SUPPLIED MATERIAL Block Start
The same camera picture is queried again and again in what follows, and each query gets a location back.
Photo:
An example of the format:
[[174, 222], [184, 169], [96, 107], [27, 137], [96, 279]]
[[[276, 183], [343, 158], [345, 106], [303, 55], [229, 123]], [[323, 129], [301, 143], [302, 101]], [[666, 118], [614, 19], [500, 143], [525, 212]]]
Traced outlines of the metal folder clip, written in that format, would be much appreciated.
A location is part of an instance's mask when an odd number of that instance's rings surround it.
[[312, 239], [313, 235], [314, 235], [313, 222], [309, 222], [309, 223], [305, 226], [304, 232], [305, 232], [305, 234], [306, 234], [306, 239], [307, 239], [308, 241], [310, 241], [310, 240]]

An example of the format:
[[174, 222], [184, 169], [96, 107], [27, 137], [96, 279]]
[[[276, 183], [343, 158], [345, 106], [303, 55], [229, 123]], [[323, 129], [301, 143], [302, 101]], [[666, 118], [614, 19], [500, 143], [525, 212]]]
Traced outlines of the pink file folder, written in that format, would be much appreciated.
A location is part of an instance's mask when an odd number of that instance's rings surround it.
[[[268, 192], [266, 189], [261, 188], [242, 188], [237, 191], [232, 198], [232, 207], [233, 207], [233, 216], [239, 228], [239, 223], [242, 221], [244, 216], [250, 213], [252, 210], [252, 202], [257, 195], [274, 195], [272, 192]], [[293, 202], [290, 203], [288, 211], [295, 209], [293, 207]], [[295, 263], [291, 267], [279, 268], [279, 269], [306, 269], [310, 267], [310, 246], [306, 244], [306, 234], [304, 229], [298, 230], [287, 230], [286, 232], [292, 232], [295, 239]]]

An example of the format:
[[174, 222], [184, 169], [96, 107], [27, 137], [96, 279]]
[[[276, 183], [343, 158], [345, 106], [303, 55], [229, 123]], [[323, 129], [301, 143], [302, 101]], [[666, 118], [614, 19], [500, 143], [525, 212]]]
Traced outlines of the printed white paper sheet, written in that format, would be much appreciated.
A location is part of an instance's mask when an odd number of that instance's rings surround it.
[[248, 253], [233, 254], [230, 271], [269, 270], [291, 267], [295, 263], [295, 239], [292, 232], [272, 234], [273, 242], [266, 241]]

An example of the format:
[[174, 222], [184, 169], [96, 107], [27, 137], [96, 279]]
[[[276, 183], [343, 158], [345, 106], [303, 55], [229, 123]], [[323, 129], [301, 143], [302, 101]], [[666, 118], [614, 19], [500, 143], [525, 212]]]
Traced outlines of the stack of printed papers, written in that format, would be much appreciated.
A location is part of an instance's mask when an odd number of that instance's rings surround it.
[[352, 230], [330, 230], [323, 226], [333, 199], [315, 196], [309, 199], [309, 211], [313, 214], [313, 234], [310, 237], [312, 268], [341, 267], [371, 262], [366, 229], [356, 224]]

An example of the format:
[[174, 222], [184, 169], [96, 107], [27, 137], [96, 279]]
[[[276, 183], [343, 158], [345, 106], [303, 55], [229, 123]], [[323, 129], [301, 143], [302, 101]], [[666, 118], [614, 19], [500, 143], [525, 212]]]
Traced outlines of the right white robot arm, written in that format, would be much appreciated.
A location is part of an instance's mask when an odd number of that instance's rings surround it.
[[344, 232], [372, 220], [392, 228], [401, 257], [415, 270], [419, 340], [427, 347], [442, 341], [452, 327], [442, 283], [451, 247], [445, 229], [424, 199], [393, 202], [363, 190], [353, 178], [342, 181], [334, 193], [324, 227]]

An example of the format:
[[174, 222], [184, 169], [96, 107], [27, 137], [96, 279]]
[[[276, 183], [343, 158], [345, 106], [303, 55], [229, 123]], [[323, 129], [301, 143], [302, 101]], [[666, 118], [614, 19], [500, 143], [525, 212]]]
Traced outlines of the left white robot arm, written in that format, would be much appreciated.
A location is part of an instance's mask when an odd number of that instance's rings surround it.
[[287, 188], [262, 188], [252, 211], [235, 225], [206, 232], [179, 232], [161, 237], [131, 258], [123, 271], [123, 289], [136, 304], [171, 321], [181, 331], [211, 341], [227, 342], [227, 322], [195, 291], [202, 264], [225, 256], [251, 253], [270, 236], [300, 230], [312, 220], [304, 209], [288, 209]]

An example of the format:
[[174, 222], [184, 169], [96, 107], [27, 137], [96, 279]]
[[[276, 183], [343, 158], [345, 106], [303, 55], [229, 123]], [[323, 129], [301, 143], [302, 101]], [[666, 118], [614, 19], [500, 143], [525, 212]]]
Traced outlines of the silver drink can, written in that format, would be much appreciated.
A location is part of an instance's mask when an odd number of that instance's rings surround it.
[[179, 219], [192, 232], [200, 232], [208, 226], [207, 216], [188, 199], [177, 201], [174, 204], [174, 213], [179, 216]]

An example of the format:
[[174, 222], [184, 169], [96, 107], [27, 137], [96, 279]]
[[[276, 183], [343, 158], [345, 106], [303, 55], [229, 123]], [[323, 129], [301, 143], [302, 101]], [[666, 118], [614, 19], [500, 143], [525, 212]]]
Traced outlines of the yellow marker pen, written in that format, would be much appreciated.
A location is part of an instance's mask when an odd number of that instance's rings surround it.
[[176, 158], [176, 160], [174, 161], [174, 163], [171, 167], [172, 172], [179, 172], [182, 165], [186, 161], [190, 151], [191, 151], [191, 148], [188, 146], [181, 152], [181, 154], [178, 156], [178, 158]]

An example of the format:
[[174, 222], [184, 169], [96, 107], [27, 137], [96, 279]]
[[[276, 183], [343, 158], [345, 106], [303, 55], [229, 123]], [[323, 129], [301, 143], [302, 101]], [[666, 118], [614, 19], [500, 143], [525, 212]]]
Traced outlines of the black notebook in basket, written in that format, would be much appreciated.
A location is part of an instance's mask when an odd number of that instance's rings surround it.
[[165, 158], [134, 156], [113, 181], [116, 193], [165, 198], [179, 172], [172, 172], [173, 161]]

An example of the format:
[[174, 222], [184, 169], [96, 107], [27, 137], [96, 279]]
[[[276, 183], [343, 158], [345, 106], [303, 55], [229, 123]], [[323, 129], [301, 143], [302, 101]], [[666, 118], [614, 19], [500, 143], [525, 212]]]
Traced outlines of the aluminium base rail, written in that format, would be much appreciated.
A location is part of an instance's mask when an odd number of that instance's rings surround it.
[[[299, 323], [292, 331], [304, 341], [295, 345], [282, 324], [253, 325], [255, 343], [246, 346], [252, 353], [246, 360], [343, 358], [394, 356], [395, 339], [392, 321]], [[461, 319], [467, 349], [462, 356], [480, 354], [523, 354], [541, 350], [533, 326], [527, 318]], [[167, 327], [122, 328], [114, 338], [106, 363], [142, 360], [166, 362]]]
SUPPLIED MATERIAL Block End
- ASSIGNMENT:
A complete answer lists every line of the listing above that holds the word "would".

- RESPONSE AREA:
Traced outlines of the metal folder clip, written in that format, would be much appreciated.
Traced outlines of the pink file folder, written in that format, would be much appreciated.
Traced outlines of the printed white paper sheet, written in that format, would be much appreciated.
Traced outlines of the stack of printed papers, written in that format, would be much appreciated.
Traced outlines of the right white robot arm, written in that format, would be much appreciated.
Traced outlines of the left white robot arm, written in that format, would be much appreciated.
Traced outlines of the silver drink can, written in that format, would be much appreciated.
Traced outlines of the yellow marker pen, written in that format, would be much appreciated.
Traced outlines of the black notebook in basket, written in that format, would be much appreciated.
Traced outlines of the aluminium base rail, written in that format, would be much appreciated.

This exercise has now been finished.